• **To do**
Nothing but the lines from the top of the records through the line with "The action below" should be returned, exactly, and without pictures.
-----
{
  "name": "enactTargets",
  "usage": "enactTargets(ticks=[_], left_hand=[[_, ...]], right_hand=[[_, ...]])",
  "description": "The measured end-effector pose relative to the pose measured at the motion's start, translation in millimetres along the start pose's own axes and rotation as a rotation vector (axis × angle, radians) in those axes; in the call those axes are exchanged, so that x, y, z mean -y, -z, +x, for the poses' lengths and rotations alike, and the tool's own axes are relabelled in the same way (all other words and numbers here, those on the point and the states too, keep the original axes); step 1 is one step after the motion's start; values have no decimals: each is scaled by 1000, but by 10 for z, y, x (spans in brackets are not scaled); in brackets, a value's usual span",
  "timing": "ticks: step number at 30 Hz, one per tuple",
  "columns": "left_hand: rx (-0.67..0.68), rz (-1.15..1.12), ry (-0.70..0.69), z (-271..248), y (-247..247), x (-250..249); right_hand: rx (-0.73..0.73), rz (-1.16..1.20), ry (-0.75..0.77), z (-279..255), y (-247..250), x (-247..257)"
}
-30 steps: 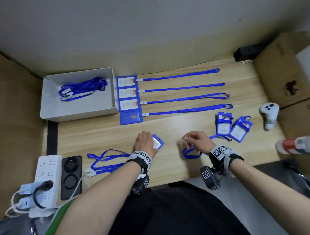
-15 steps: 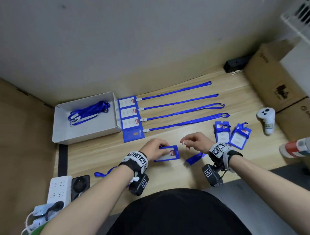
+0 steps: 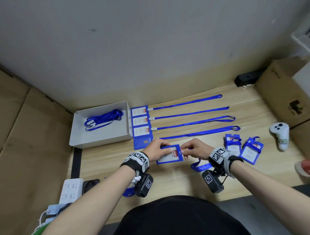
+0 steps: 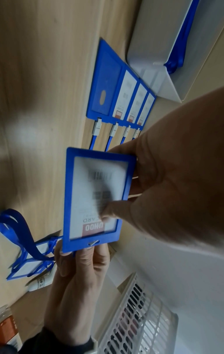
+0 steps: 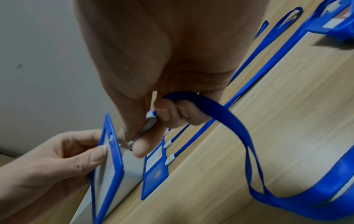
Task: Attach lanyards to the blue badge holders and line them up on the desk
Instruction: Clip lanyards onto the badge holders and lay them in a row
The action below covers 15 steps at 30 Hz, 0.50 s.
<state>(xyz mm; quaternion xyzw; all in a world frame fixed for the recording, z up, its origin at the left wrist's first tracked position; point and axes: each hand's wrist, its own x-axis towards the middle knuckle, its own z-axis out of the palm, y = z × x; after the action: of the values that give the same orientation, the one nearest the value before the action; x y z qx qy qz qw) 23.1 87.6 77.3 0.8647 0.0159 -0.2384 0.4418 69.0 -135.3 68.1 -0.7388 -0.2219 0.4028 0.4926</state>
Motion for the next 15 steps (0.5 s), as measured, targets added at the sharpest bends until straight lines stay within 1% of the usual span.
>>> enactTargets(ticks=[4, 9, 15], left_hand=[[4, 35, 36, 24, -3, -35], [14, 54, 50, 64, -51, -21], [29, 39, 99, 57, -58, 69]], right_hand=[[-8, -55, -7, -5, -2, -31], [-87, -14, -20, -37, -11, -77], [-129, 91, -44, -70, -67, -97]])
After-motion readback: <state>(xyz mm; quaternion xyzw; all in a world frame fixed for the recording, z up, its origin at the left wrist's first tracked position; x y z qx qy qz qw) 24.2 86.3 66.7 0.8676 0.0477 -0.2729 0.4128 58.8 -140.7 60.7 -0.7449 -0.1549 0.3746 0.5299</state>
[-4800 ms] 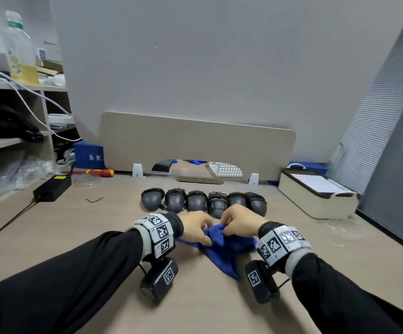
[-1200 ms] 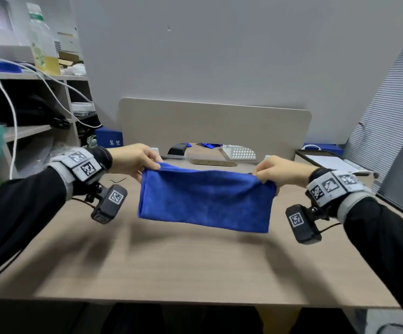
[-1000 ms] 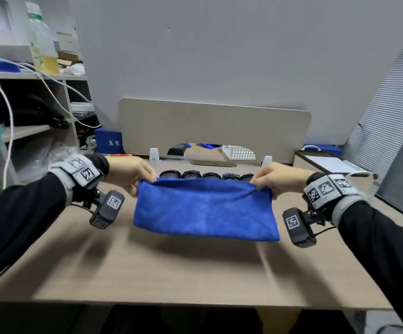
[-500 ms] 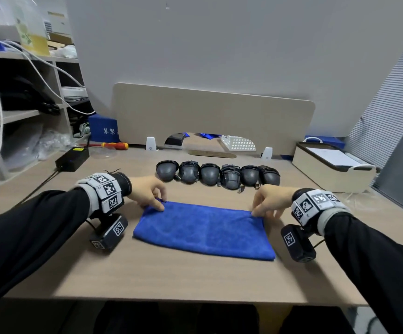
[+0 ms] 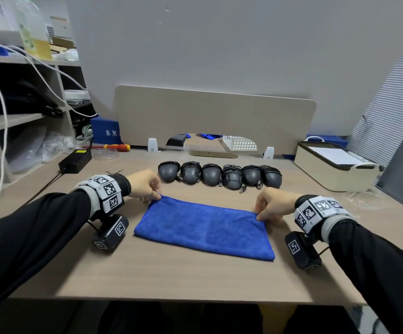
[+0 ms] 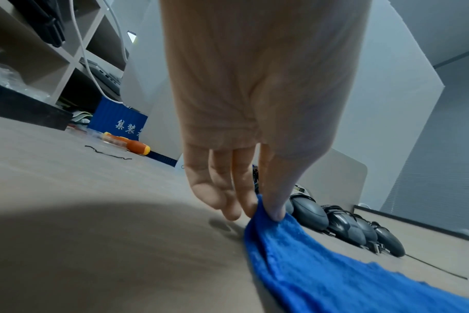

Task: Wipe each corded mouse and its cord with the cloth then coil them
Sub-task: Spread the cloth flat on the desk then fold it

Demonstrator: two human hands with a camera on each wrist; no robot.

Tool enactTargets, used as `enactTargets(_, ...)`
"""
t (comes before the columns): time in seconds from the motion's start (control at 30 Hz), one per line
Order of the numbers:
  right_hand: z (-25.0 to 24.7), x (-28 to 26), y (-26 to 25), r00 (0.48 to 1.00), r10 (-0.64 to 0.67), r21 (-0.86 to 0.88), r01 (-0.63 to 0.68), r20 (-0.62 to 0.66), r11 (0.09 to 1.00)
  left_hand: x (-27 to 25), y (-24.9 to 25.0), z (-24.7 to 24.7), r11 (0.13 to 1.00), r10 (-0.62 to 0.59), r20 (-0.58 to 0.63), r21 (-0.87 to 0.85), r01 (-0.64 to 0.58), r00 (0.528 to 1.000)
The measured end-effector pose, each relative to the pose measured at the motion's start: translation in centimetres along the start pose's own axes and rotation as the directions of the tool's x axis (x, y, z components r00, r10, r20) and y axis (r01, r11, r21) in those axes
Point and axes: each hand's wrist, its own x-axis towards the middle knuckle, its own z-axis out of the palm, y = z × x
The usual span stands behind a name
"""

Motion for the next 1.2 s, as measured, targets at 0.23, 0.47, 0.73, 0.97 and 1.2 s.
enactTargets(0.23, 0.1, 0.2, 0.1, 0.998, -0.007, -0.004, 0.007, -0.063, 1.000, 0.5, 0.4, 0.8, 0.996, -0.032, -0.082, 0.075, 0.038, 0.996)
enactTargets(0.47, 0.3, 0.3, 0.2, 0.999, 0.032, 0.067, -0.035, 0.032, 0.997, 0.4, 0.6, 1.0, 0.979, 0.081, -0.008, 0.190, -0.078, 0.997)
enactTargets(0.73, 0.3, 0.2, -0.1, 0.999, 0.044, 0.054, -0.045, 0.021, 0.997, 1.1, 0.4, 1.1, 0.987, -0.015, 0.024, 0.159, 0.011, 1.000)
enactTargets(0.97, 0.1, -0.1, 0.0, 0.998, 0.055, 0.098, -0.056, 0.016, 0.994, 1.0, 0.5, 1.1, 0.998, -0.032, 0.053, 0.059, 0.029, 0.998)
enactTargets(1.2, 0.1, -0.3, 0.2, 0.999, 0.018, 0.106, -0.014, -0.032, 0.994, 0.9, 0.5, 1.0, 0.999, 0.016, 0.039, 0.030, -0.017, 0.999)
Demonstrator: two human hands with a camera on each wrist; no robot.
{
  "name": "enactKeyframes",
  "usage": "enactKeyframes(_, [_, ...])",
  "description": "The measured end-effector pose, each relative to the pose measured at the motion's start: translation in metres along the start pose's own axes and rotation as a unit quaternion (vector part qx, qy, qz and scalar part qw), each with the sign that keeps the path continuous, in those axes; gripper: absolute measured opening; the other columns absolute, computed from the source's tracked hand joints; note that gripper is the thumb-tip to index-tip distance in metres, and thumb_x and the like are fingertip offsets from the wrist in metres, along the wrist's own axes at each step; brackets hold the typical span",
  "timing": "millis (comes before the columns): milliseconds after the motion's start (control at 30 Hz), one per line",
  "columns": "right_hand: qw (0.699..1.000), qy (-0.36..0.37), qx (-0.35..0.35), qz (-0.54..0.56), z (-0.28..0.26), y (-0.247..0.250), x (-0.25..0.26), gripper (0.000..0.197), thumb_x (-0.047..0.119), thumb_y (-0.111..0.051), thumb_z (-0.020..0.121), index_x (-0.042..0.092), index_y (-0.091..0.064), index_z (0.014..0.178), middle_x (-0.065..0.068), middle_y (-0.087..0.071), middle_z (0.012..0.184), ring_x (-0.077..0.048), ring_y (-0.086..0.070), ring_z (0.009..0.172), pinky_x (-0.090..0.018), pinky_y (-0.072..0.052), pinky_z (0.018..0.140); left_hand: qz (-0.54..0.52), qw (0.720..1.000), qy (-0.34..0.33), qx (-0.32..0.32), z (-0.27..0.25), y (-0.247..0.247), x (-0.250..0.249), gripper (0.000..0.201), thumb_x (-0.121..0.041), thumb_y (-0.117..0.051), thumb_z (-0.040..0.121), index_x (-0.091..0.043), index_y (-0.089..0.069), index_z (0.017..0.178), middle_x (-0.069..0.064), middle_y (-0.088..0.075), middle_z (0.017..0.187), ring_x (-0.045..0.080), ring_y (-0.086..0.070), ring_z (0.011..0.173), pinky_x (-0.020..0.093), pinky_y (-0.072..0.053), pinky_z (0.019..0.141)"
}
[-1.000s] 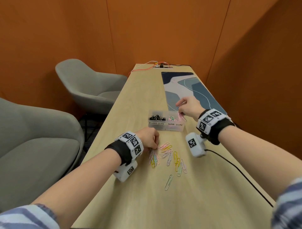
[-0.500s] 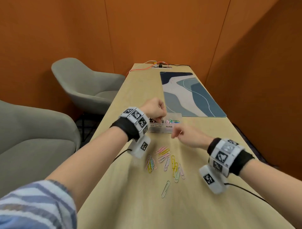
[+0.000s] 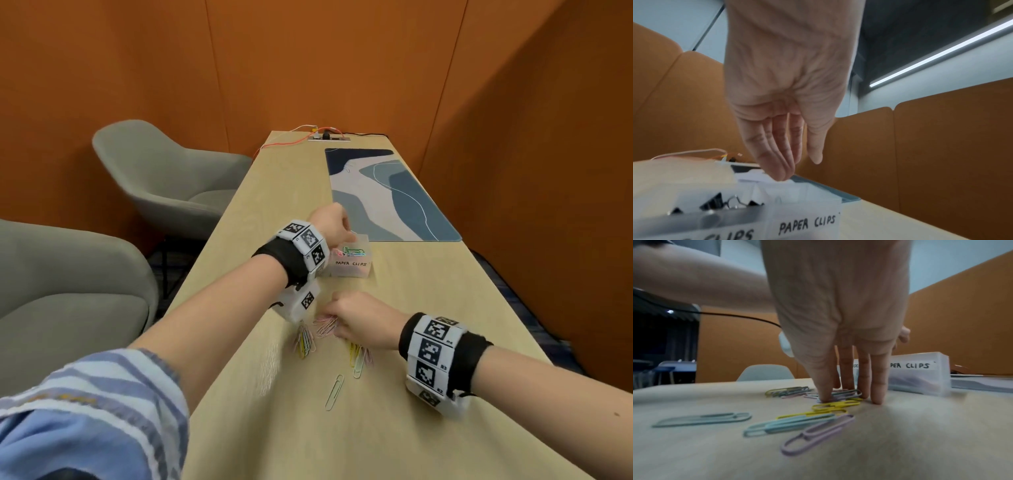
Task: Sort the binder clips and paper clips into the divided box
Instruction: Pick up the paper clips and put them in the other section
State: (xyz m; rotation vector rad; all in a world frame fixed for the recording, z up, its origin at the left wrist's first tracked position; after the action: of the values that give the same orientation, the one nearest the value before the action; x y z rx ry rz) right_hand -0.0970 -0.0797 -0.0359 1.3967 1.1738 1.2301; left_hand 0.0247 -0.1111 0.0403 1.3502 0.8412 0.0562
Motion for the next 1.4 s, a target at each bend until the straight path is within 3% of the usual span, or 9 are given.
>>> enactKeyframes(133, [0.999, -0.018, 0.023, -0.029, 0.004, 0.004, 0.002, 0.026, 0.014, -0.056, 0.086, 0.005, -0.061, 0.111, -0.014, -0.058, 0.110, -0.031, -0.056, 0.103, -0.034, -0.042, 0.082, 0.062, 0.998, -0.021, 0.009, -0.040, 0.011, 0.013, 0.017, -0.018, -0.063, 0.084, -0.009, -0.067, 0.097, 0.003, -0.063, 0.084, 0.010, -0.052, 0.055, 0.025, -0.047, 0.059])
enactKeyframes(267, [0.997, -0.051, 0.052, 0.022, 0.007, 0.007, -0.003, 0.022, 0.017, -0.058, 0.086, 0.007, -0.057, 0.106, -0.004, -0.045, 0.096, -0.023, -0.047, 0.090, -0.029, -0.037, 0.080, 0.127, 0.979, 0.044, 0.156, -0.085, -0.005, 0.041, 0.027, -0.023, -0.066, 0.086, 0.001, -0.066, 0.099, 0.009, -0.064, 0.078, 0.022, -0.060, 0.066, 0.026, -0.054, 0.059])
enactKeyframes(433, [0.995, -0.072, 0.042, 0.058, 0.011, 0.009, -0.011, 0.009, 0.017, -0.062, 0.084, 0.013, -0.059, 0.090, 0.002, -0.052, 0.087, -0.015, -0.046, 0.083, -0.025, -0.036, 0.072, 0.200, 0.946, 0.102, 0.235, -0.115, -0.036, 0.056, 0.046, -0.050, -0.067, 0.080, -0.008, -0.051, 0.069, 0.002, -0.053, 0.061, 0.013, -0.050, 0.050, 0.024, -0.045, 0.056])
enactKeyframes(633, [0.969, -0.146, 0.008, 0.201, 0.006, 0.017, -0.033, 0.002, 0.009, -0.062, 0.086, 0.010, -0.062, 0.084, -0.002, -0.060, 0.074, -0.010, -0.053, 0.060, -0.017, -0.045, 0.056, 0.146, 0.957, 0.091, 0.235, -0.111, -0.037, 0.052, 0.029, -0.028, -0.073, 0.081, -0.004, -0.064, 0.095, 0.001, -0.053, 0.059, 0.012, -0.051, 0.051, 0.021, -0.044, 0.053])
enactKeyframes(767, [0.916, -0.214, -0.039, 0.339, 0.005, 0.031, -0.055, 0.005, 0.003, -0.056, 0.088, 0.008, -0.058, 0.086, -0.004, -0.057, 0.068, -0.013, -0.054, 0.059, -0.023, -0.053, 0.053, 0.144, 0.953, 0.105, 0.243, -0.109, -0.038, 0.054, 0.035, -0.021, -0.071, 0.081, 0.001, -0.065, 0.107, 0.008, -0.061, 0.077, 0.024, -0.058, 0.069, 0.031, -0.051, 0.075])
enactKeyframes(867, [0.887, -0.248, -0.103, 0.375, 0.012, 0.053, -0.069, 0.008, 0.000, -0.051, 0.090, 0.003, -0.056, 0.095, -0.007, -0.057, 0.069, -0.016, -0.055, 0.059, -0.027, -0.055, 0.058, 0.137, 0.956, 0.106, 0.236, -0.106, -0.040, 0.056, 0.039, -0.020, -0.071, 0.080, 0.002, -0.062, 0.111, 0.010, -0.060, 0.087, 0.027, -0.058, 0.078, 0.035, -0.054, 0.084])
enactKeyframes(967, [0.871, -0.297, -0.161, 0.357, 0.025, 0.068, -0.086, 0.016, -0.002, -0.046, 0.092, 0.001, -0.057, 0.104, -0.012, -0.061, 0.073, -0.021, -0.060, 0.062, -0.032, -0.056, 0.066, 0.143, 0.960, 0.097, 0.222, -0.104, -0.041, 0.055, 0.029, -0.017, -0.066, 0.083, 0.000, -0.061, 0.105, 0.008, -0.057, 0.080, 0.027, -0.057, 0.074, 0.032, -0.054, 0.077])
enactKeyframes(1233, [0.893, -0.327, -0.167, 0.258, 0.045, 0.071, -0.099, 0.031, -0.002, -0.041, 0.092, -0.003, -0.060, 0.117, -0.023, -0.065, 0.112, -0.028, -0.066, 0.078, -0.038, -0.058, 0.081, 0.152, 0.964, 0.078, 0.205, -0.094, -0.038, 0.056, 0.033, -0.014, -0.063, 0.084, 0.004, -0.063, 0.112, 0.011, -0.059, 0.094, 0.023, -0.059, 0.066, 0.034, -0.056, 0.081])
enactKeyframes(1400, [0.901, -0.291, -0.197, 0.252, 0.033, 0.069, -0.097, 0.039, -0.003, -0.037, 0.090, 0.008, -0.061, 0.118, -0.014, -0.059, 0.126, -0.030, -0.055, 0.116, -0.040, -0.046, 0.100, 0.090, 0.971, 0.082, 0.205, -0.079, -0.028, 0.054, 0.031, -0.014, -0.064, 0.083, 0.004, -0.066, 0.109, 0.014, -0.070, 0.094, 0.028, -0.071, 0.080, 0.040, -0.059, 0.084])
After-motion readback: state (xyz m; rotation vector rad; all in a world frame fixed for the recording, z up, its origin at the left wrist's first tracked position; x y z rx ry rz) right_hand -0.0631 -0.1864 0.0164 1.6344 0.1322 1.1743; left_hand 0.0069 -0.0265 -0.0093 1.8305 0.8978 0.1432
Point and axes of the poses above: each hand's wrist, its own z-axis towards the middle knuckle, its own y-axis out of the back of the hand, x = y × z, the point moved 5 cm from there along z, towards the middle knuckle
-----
• **Solution to the exercise**
{
  "name": "enactTargets",
  "usage": "enactTargets(ticks=[_], left_hand=[[_, ...]], right_hand=[[_, ...]])",
  "description": "The measured end-effector pose relative to the pose measured at the motion's start, translation in millimetres along the start pose's own axes and rotation as a rotation vector (axis × angle, radians) in those axes; in the call those axes are exchanged, so that x, y, z mean -y, -z, +x, for the poses' lengths and rotations alike, and the tool's own axes are relabelled in the same way (all other words and numbers here, those on the point and the states too, keep the original axes); step 1 is one step after the motion's start; values have no decimals: each is scaled by 1000, but by 10 for z, y, x (spans in brackets are not scaled); in brackets, a value's usual span",
  "timing": "ticks: step number at 30 Hz, one per tuple",
  "columns": "left_hand: rx (-0.67..0.68), rz (-1.15..1.12), ry (-0.70..0.69), z (-271..248), y (-247..247), x (-250..249); right_hand: rx (-0.73..0.73), rz (-1.16..1.20), ry (-0.75..0.77), z (-279..255), y (-247..250), x (-247..257)"
}
-30 steps: 
-15 steps: 
+0 steps: 
+0 steps: 
+0 steps: 
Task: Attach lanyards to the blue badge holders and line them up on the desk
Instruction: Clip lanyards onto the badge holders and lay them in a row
The action below covers 15 steps at 30 Hz, 0.50 s.

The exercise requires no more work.